The first two guys Gonzalez beat this year were at an even lower level: Juan Kantun was 21-5-3 and as of this writing had gone 3-6-1 in the past four years, and Juan Purisima was 11-4-1. But Yaegashi was the true champ at 112, the guy who beat Toshiyuki Igarashi, who’d beaten Sonny Boy Jaro, who’d upset Pongsaklek Wonjongkam, and so on and so forth in lineage that dated all the way back to Miguel Canto in 1975. Yaegashi bolstered his status last year by outpointing Edgar Sosa, who himself was coming off wins over Giovani Segura and Edgar Sosa.
Gonzalez beat Yaegashi up, made it look easy and showed again how elite he is. He followed that up with a technical knockout of Rocky Fuentes, who had lost a decision in a shot at a vacant flyweight title against Amnat Ruenroeng in January. We’ll come back to Ruenroeng later.
Mayweather’s 2014 consisted of two wins over Marcos Maidana, who was coming off a big win at the end of 2013 over Adrien Broner. While Maidana gave Mayweather a tougher than expected bout in May, he shouldn’t earn top honors for these victories alone.
Walters landed on the scene with emphasis when he stopped Nonito Donaire in six rounds this past October. His other victory in 2014 came via technical knockout against a shopworn Vic Darchinyan. Donaire has been considered one of the best in the sport, yet he was coming off a 2013 where he lost to a great boxer in Guillermo Rigondeaux and then struggled against Darchinyan before scoring a TKO win.
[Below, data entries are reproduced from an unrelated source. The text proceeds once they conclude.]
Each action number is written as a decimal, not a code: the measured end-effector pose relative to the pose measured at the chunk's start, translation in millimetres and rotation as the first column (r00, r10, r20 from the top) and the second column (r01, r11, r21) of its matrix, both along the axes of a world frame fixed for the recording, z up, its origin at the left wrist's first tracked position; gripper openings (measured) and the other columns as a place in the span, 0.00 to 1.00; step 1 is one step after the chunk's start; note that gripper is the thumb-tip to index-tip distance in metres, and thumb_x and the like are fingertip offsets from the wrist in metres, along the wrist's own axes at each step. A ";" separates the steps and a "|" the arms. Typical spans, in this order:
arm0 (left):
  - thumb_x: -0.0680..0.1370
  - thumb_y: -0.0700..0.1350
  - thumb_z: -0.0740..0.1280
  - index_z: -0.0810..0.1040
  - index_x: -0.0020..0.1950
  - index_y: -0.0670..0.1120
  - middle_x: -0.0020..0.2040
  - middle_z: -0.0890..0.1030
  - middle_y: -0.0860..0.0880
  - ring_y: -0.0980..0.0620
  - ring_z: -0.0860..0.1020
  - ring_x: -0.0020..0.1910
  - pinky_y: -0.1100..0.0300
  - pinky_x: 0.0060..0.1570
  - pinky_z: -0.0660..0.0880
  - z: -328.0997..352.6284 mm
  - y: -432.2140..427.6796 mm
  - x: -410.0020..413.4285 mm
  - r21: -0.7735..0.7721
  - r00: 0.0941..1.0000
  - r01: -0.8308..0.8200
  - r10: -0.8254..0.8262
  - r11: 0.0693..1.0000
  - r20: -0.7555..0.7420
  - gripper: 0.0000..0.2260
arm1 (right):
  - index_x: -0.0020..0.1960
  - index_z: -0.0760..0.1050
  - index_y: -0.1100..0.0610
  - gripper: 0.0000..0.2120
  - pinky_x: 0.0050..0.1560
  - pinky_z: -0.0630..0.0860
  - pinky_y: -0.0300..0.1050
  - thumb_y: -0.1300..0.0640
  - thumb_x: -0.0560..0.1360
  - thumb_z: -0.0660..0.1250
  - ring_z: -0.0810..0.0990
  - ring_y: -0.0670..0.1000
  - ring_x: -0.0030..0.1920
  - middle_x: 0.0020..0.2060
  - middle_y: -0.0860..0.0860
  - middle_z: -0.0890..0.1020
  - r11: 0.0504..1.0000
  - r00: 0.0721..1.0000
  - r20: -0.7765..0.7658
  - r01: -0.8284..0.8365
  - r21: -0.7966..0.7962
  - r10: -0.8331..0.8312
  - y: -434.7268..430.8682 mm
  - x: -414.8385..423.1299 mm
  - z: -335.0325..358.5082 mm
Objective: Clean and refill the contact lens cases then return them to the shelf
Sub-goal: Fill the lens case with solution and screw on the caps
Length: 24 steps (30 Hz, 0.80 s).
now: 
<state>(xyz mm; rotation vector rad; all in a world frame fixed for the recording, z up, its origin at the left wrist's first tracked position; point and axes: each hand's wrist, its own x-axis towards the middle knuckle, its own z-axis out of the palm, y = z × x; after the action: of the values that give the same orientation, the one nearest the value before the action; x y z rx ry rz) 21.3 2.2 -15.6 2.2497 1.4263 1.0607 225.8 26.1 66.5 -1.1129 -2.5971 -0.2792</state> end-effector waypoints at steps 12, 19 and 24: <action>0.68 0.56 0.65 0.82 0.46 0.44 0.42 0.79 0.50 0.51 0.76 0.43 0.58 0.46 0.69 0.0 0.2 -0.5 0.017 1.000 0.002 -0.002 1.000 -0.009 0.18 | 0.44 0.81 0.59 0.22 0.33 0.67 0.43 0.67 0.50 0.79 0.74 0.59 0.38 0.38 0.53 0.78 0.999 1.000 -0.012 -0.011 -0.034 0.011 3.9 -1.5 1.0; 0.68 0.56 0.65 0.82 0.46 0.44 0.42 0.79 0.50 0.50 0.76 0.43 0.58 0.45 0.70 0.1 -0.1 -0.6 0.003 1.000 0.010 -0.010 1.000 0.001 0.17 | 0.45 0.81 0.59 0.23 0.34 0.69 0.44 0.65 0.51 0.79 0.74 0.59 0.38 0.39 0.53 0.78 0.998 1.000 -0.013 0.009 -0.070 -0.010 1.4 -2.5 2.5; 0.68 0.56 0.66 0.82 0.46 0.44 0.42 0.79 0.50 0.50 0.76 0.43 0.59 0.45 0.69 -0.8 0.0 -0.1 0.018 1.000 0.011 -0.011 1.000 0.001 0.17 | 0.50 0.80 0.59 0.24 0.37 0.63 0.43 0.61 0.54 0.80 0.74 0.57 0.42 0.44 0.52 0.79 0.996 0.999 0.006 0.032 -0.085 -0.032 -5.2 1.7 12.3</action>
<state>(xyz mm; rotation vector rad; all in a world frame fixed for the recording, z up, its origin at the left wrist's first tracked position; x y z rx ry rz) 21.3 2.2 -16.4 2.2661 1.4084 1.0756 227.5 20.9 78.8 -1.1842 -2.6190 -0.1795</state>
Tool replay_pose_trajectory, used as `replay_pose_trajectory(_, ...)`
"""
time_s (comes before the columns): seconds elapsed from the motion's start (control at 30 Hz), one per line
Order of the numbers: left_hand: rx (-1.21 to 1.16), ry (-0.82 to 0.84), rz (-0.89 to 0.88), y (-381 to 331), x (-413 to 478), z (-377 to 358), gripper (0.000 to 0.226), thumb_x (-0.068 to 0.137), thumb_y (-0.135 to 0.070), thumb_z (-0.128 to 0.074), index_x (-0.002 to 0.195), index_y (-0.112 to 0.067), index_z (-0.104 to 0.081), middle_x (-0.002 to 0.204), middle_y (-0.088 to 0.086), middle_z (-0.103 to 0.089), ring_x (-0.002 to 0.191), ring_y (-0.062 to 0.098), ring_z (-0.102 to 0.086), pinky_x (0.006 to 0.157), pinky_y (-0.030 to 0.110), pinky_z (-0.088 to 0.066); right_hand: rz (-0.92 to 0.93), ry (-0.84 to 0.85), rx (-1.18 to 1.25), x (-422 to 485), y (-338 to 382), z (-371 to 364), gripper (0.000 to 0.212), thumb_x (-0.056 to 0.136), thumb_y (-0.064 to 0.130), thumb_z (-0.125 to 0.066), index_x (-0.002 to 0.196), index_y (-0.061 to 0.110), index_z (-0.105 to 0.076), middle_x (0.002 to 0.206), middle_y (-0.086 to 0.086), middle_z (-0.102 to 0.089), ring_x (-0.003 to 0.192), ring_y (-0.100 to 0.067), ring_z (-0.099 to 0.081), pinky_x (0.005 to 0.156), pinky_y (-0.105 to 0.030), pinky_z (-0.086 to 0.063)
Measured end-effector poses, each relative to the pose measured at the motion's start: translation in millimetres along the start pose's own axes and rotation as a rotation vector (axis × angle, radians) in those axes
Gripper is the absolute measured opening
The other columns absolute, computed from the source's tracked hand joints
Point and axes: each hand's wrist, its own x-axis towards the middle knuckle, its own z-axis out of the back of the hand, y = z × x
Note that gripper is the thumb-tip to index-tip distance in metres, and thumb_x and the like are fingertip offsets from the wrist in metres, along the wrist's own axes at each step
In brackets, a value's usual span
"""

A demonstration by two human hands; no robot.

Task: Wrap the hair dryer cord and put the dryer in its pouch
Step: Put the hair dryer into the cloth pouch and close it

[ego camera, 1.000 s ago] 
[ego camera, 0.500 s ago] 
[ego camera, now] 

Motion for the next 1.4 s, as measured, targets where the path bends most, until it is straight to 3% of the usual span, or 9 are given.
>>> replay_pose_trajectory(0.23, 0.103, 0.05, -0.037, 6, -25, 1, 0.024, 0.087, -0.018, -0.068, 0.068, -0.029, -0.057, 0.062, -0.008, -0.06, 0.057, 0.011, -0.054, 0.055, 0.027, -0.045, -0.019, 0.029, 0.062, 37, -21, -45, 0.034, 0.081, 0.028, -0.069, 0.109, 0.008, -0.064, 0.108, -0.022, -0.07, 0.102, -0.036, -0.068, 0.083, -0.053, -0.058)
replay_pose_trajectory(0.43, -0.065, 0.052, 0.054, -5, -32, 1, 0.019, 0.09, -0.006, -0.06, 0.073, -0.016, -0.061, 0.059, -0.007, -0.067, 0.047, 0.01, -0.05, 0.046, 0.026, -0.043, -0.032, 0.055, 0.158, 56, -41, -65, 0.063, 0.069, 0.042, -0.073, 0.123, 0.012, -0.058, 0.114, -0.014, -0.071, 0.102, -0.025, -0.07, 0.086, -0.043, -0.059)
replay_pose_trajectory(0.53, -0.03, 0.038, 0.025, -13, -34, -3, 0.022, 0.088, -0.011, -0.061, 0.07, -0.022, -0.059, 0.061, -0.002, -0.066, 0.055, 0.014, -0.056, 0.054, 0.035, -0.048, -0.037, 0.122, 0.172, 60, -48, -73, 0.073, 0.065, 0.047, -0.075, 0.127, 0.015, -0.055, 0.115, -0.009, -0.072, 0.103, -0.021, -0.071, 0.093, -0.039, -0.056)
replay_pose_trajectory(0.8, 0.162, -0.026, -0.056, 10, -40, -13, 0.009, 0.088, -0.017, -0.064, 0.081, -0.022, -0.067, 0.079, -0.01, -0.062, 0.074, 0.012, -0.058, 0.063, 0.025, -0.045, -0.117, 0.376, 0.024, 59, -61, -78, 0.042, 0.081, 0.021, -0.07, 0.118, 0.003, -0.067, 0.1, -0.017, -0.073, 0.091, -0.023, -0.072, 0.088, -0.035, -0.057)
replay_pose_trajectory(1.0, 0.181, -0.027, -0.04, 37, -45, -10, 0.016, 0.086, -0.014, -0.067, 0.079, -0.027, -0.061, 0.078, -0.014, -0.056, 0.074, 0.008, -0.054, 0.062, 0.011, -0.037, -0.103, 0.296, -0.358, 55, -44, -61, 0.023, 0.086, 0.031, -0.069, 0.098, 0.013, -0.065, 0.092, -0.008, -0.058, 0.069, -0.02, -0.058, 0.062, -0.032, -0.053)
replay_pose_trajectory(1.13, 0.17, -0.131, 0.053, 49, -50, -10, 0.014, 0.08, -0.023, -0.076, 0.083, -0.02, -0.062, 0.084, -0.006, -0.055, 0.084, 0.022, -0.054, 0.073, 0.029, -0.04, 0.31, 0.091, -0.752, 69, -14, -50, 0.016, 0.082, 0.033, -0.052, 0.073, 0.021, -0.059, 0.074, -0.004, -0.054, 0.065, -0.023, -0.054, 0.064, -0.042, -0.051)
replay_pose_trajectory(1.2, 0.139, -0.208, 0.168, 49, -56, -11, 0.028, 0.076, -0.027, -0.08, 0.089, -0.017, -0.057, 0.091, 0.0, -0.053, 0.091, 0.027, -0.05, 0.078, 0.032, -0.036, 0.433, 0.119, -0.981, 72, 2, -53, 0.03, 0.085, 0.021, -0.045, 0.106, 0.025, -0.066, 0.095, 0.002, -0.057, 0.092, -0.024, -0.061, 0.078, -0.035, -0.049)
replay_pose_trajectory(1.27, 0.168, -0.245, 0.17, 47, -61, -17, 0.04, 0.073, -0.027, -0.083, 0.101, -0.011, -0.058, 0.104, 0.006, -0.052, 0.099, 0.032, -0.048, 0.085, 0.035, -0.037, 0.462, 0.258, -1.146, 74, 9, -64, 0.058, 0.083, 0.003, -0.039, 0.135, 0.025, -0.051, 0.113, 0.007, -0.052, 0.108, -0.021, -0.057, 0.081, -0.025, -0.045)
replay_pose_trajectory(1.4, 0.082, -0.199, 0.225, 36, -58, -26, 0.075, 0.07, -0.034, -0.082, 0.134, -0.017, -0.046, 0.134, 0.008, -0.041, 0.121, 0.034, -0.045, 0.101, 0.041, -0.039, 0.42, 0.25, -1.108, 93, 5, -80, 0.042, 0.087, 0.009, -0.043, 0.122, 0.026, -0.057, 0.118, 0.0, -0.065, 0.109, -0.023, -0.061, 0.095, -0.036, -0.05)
Inoue isn’t getting as much credit as he deserves. He was days away from his 21st birthday and was just 5-0 when he met Adrian Hernandez in April. Hernandez was in his second reign at 108 and was 7-1 in world title bouts. Inoue stopped him in six, then defended in September against lower-level Samartlek Kokietgym. As noted above, he faces Omar Narvaez later this month. Narvaez is a longtime titleholder — he was 15-0-1 when defending his flyweight belt and is 11-0 defending his belt at junior bantamweight — but his level of competition has long been criticized and he’s now 39 years old. Even still, if Inoue goes up and tops Narvaez, he will have become a titleholder at 108 and 115 in the same year.
Ruenroeng deserves another look. He outpointed Rocky Fuentes in January to win a title at 112, then defended it with a split decision over Kazuto Ioka, a former 105- and 108-pound titleholder who was making his debut at flyweight. This past September, Ruenroeng took another split decision, this one over prospect McWilliams Arroyo.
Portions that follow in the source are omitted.